Il n’y a rien de plus complexe que le pardon

Entretien avec Ingrid Bétancourt :

« Il n’y a rien de plus complexe que le pardon. Pardonner, c’est d’abord en prendre la décision, donc intellectualiser. Le pardon, c’est comme une réflexion intime, un choix spirituel pour ne pas être prisonnier d’une souffrance. Pour pardonner aux autres, il faut d’abord se pardonner à soi-même. Il faut se délester de beaucoup de douleur, décharger son âme. Je peux dire de façon légère que je pardonne aux Farc pour ce qu’ils m’ont fait subir.

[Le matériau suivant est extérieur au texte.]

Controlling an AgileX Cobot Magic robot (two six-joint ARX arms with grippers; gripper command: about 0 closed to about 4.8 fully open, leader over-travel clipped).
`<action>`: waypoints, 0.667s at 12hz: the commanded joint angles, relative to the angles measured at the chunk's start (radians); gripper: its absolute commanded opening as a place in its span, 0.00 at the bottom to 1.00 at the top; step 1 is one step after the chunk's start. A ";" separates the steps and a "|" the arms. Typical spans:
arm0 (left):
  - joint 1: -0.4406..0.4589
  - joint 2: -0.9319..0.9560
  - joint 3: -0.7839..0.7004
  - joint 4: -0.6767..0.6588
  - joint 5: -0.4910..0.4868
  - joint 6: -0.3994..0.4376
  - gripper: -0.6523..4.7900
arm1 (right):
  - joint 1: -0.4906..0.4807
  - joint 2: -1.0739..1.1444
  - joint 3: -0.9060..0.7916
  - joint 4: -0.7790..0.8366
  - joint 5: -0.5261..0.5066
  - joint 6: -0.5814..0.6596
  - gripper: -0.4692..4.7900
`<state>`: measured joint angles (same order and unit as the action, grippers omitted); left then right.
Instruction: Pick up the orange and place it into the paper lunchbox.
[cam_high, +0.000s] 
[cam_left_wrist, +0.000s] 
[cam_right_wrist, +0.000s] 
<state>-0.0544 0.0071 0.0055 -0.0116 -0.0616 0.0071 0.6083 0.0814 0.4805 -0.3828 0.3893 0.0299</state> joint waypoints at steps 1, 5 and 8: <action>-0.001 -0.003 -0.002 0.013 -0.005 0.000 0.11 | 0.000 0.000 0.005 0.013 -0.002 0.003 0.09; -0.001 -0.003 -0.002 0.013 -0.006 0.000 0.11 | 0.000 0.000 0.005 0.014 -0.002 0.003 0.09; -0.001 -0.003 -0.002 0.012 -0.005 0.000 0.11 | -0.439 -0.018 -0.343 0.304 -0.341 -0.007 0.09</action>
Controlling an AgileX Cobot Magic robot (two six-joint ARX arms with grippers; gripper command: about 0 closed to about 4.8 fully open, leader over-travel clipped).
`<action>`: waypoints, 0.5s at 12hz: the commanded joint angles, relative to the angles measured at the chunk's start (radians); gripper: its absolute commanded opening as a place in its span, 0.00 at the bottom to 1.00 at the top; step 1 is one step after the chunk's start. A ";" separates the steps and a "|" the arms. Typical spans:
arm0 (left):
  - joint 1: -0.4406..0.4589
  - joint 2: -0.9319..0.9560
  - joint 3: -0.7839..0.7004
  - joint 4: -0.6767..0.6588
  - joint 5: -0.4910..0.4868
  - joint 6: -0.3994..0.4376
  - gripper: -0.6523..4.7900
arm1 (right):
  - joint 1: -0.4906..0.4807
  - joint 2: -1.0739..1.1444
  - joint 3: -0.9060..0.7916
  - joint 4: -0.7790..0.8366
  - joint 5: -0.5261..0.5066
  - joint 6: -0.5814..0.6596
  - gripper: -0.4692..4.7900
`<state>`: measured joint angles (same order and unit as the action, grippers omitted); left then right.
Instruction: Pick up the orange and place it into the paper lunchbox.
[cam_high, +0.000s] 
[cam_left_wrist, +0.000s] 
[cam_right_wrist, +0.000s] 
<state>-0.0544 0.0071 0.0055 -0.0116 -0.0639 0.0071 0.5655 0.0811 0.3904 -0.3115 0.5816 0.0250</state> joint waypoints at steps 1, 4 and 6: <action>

Notamment parce que j’ai envie que les Colombiens les accueillent bien alors qu’ils reviennent à la vie civile et forment un parti politique. Si l’on considère les émotions charriées par les souvenirs, le pardon est plus difficile à accorder. En particulier si je pense à des moments concrets et encore douloureux de ma captivité. Je me demande alors ce que ferais si je croisais dans la rue une de ces personnes responsables de cette douleur… Je veux avoir la force de les accueillir si un jour cela m’arrive réellement. Je veux pouvoir leur accorder le bénéfice de la transformation. Eux aussi ont le droit de devenir des gens bien. Je me dis que plus on sera généreux et ouverts vis-à-vis d’eux, plus on leur permettra d’abandonner ce passé sanglant et de trouver en eux l’harmonie. Eux aussi ont besoin de se pardonner les souffrances qu’ils ont infligées. Plus on leur permettra de se retrouver, de panser leurs plaies, plus ils pourront s’impliquer dans la construction d’un pays nouveau. Chaque être humain a cette liberté, ce pouvoir de se transcender et de choisir d’être habité par des forces de vie plutôt que de mort. On a toujours le choix entre la haine et l’amour ».